One other question, what was Jobs motivation for buying Pixar? As you said, the technology was becoming standard so why this particular company?
Because Pixar was hot; getting a lot of industry buzz; and Jobs had nothing going for him after the Next Computer debacle.
One more example of Steve's "formula for success"...hitch a ride on somebody else's star.
That approach gives you the best of both worlds. If it works out (like Pixar), you claim credit for having THE VISION!!!
And if it bombs (as was the case with Next Computer), you just blame the designers, the engineers, the programmers, the press - and everybody else - while ignoring the fact that your arrogant and bizarre marketing program*, coupled with your surly attitude, was mostly to blame for its demise.
*No joke. My company tried
to buy a Next machine in 1990.
We had seen an ad (I think it was in the WSJ), did some in-depth research, and decided this was something we needed to get in on the ground floor of.

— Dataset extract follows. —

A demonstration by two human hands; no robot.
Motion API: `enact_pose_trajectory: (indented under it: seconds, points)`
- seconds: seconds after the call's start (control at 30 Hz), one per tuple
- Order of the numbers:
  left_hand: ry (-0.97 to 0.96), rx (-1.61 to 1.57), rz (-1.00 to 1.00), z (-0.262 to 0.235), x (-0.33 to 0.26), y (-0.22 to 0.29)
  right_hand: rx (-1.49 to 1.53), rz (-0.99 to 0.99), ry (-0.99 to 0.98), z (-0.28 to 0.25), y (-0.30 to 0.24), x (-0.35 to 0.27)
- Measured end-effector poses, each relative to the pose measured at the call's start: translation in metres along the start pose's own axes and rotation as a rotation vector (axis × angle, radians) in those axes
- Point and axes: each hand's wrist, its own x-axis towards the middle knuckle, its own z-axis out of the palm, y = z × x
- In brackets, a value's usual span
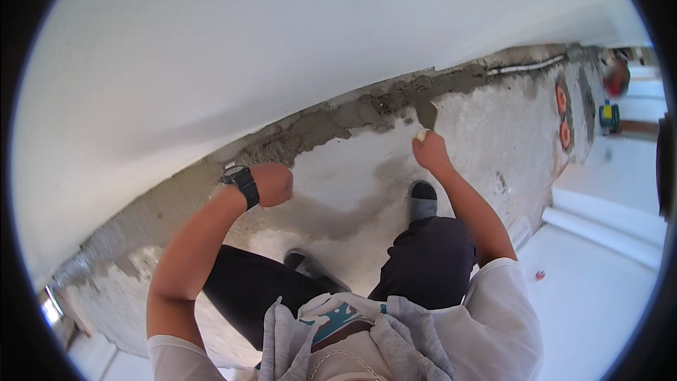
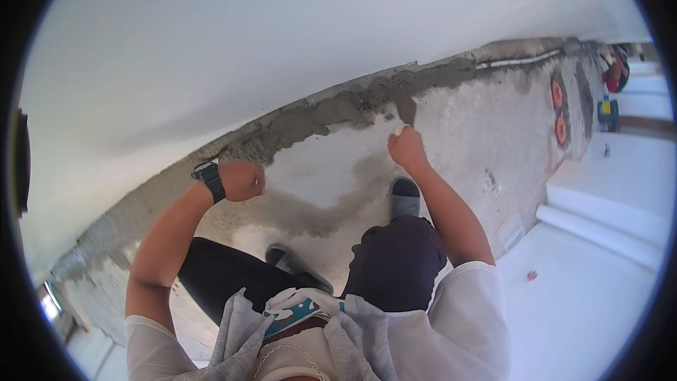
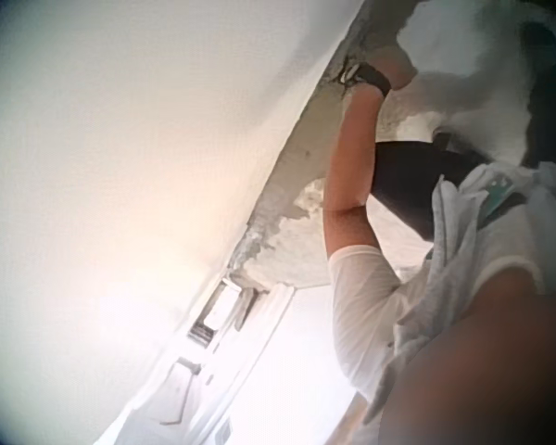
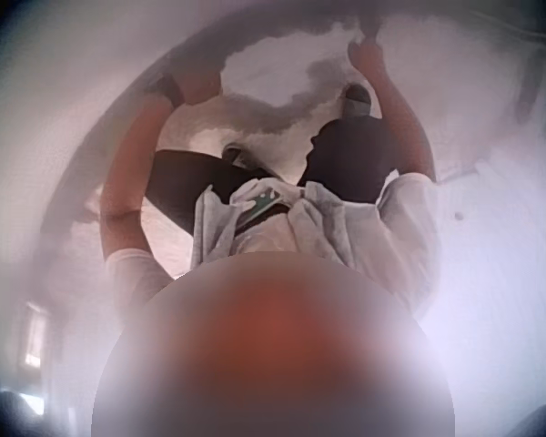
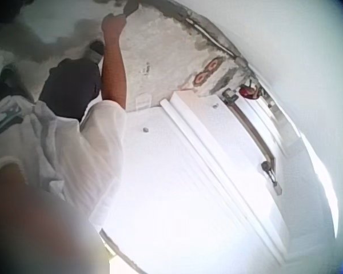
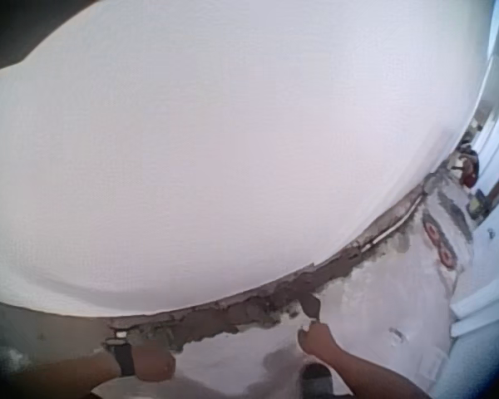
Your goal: The person scoops wet cement from the floor with a trowel and applies it to the base of a wall, smoothing it in place. The person repeats this process along the wall base, occasionally walking to gather more cement.
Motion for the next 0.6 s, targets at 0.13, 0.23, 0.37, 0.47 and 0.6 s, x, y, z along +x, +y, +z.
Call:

There were only something like three places within 200 miles of us that carried them, but fortunately for us, one of them was local.
We showed up at the closest (BusinessLand) with check in hand
only to learn you couldn't just go in and buy one of these boxes - you had to "talk to their Next specialist first." A more correct phrase would have been "be interviewed."
This designated Next Computer Sales Associate
chatted a bit, blandly accepted our praise for the product, and then asked us what we intended to use our Next machine for. At the time, we were heavily into Macintosh/Adobe/Quark (sales, support, service and consulting) so we figured it was a natural for our business. We told him mostly R&D for graphic applications and electronic publishing along with possible use as a development platform for applications programming.
Apparently, that wasn't a correct answer. Because we were then told there were "only a limited number of Next machines available." And furthermore, that our company didn't "fit the profile of the organizations Next is trying to attract to this product." After that, we were basically bid "good day."
I might have thought it was just a fluke with that particular store until we ran into almost the exact same treatment at another. Like the first, they weren't the slightest bit interested in selling us a Next machine. The only real difference between the two stores came when my partner Bill casually remarked how "Mac-like" he thought the interface was. In response, we got hit with a half-shouted tirade from a salesman who told us (at length) how he was "sick and tired of people comparing Next to Macintosh." We walked out without being asked after about five minutes of listening to this guy.
Later on, we found out they were primarily interested in selling Next to universities, colleges, federal agencies and big name corporations - along with an occasional celebrity or two. Ordinary businesses and people need not apply. So as you can see, Steve Jobs' fondness for Snob Affinity Marketing
was rearing its ugly head as early as 1990.